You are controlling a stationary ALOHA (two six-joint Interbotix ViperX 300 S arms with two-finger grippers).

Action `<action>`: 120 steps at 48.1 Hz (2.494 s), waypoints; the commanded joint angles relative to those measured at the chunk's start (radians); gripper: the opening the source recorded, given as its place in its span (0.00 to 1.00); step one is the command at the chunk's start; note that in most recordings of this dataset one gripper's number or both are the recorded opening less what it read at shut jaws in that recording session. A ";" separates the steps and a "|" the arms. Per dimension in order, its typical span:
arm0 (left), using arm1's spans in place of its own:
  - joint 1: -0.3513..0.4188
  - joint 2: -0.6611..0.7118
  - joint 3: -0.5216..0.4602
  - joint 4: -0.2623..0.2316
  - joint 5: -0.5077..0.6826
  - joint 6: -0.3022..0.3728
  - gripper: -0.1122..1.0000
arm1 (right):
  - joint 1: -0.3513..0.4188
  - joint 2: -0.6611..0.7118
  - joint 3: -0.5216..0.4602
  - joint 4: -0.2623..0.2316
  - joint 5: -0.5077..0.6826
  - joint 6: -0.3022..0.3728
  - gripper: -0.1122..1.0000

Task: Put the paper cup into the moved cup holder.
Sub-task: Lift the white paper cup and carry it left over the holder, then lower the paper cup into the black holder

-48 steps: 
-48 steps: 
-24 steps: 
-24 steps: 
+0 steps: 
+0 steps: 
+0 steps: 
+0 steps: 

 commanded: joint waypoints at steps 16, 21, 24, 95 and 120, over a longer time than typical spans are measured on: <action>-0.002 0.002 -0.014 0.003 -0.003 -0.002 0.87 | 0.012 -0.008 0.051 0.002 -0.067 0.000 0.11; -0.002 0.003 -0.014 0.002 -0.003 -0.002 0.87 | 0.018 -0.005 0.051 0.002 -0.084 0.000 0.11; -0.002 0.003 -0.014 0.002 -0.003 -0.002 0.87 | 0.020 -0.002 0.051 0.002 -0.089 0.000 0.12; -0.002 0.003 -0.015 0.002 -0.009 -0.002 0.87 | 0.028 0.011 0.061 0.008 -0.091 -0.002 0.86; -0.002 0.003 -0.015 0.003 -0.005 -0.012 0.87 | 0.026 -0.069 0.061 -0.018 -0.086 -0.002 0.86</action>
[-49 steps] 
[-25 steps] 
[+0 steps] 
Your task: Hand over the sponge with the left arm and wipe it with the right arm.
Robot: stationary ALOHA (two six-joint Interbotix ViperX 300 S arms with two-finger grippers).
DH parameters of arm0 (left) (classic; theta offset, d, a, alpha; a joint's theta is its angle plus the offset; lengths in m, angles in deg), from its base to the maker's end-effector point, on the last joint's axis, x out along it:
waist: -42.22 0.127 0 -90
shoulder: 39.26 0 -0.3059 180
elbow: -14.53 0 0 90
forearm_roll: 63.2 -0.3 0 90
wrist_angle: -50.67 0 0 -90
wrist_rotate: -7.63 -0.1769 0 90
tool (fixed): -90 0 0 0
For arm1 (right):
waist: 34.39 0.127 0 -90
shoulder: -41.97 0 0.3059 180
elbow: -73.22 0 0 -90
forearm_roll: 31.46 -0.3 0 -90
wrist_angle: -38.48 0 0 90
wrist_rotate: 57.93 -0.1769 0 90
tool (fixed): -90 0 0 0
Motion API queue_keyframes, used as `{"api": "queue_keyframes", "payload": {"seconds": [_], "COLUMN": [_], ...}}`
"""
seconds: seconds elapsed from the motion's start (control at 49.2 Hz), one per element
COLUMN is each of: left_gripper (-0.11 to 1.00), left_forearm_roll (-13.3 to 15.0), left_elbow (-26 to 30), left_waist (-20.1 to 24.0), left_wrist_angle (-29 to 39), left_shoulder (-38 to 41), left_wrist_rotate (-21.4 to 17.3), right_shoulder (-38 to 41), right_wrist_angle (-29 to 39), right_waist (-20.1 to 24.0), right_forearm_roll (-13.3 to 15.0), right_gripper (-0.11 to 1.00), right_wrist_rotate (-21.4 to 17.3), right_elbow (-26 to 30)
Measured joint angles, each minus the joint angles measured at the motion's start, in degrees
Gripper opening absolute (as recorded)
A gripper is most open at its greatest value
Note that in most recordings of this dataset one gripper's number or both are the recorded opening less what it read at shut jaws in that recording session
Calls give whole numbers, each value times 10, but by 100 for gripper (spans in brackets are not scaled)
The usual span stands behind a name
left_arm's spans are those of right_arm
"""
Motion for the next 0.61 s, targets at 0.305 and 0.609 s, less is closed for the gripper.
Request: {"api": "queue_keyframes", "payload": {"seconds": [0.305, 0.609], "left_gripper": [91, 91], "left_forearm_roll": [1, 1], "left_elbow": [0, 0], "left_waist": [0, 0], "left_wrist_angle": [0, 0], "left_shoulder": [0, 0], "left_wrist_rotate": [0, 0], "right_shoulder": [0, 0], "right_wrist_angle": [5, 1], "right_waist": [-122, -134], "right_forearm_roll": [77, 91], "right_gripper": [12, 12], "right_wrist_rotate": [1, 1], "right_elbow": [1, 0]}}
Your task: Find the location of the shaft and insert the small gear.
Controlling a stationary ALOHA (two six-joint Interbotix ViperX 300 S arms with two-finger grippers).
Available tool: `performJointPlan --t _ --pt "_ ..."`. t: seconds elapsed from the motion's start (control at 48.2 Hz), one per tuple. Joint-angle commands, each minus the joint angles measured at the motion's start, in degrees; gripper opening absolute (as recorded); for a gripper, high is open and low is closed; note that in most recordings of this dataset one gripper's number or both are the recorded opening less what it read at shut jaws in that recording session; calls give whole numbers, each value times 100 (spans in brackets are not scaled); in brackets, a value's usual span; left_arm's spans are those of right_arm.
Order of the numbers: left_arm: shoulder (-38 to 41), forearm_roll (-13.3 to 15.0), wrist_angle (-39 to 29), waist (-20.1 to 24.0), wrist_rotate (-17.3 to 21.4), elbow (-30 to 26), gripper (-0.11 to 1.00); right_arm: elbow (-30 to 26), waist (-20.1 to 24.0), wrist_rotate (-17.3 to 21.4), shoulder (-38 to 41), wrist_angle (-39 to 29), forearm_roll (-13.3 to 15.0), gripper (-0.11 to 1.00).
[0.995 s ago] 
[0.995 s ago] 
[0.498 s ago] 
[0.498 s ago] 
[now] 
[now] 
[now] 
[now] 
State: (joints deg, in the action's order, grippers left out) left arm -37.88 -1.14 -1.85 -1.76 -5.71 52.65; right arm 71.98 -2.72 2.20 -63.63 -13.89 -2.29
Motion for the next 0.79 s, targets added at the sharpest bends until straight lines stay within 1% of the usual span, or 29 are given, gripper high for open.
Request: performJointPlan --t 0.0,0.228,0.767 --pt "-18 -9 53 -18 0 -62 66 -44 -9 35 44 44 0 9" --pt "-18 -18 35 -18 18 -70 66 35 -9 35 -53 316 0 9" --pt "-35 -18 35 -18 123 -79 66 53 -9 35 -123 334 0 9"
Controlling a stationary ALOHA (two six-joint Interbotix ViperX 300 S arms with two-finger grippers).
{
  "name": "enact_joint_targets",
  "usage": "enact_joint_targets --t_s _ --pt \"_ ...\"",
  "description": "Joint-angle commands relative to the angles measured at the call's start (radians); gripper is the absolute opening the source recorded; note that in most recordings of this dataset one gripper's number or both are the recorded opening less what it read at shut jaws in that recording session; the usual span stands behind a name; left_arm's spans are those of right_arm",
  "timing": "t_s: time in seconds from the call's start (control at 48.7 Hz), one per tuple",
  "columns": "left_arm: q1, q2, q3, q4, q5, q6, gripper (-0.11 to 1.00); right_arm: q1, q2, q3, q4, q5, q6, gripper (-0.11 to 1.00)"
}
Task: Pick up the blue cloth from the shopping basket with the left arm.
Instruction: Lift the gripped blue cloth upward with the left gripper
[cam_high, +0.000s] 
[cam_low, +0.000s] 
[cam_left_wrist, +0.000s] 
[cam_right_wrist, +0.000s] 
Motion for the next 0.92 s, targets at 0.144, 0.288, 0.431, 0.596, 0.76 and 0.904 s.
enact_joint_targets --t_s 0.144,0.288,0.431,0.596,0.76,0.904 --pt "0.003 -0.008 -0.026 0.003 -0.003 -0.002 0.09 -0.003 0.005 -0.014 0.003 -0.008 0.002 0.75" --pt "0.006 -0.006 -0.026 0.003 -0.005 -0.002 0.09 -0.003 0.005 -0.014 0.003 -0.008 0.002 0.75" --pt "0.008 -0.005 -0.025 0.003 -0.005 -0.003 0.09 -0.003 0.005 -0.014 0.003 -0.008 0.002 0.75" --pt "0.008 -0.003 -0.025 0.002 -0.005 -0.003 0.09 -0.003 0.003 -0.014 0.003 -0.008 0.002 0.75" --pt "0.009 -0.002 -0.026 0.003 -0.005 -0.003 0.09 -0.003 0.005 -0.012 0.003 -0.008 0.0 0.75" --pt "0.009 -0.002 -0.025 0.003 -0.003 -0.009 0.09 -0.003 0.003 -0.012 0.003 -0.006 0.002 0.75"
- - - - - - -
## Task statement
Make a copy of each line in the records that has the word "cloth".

## Result of this task
Task: Pick up the blue cloth from the shopping basket with the left arm.
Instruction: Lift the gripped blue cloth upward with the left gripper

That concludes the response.